### What you will do
Below is a listing to write out in full, exactly as given, without its pictures.

### Supplied information
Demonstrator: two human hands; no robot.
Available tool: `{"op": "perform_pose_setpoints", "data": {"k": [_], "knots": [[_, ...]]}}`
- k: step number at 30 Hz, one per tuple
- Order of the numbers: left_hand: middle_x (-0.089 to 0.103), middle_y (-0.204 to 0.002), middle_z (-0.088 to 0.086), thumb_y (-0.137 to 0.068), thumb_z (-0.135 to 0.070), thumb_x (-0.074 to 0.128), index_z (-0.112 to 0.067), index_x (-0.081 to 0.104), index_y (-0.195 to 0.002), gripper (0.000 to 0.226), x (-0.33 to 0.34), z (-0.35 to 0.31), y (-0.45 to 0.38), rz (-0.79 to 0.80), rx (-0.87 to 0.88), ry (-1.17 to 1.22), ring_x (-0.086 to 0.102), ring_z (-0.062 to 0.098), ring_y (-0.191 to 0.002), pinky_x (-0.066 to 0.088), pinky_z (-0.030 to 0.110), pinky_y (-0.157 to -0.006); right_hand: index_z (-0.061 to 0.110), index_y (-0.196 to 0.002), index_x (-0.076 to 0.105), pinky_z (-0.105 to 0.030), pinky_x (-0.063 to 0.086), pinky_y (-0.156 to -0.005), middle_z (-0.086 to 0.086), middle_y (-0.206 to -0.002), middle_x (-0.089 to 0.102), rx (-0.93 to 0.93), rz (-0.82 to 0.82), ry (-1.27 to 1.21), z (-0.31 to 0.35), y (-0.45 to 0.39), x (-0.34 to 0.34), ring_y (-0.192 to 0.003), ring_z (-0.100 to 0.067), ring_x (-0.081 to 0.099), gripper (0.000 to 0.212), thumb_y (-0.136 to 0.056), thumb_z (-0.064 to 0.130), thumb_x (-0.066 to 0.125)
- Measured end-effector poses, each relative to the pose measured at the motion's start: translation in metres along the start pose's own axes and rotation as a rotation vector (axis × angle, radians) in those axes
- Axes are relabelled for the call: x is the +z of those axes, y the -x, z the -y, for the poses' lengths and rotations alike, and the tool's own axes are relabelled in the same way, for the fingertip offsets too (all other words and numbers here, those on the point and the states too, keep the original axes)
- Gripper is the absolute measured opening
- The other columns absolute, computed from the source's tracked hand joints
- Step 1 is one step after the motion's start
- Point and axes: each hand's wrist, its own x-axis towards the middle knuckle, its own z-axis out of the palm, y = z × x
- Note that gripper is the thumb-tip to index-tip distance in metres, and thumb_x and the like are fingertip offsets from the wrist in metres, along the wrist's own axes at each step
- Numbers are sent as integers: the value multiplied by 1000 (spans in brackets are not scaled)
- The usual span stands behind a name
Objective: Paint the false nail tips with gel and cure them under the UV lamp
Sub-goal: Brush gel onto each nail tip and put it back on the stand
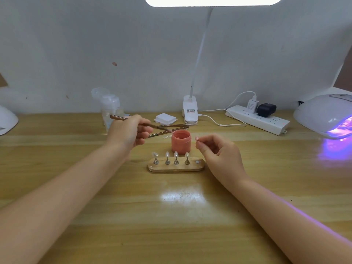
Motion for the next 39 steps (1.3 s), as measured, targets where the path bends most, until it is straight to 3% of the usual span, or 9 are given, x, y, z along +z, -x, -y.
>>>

### Output for this exercise
Demonstrator: two human hands; no robot.
Available tool: `{"op": "perform_pose_setpoints", "data": {"k": [_], "knots": [[_, ...]]}}`
- k: step number at 30 Hz, one per tuple
- Order of the numbers: left_hand: middle_x (-0.089 to 0.103), middle_y (-0.204 to 0.002), middle_z (-0.088 to 0.086), thumb_y (-0.137 to 0.068), thumb_z (-0.135 to 0.070), thumb_x (-0.074 to 0.128), index_z (-0.112 to 0.067), index_x (-0.081 to 0.104), index_y (-0.195 to 0.002), gripper (0.000 to 0.226), x (-0.33 to 0.34), z (-0.35 to 0.31), y (-0.45 to 0.38), rz (-0.79 to 0.80), rx (-0.87 to 0.88), ry (-1.17 to 1.22), ring_x (-0.086 to 0.102), ring_z (-0.062 to 0.098), ring_y (-0.191 to 0.002), pinky_x (-0.066 to 0.088), pinky_z (-0.030 to 0.110), pinky_y (-0.157 to -0.006); right_hand: index_z (-0.061 to 0.110), index_y (-0.196 to 0.002), index_x (-0.076 to 0.105), pinky_z (-0.105 to 0.030), pinky_x (-0.063 to 0.086), pinky_y (-0.156 to -0.005), middle_z (-0.086 to 0.086), middle_y (-0.206 to -0.002), middle_x (-0.089 to 0.102), rx (-0.93 to 0.93), rz (-0.82 to 0.82), ry (-1.27 to 1.21), z (-0.31 to 0.35), y (-0.45 to 0.39), x (-0.34 to 0.34), ring_y (-0.192 to 0.003), ring_z (-0.100 to 0.067), ring_x (-0.081 to 0.099), gripper (0.000 to 0.212), thumb_y (-0.136 to 0.056), thumb_z (-0.064 to 0.130), thumb_x (-0.066 to 0.125)
- Measured end-effector poses, each relative to the pose measured at the motion's start: translation in metres along the start pose's own axes and rotation as a rotation vector (axis × angle, radians) in those axes
- Axes are relabelled for the call: x is the +z of those axes, y the -x, z the -y, for the poses' lengths and rotations alike, and the tool's own axes are relabelled in the same way, for the fingertip offsets too (all other words and numbers here, those on the point and the states too, keep the original axes)
- Gripper is the absolute measured opening
- The other columns absolute, computed from the source's tracked hand joints
- Step 1 is one step after the motion's start
- Point and axes: each hand's wrist, its own x-axis towards the middle knuckle, its own z-axis out of the palm, y = z × x
- Note that gripper is the thumb-tip to index-tip distance in metres, and thumb_x and the like are fingertip offsets from the wrist in metres, along the wrist's own axes at each step
- Numbers are sent as integers: the value multiplied by 1000 (spans in brackets are not scaled)
- The usual span stands behind a name
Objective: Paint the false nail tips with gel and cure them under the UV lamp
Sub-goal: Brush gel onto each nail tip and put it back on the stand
Motion for the next 39 steps (1.3 s), as measured, targets where the path bends most, until it is straight to 3% of the usual span, or 9 are given, x, y, z along +z, -x, -y.
>>>

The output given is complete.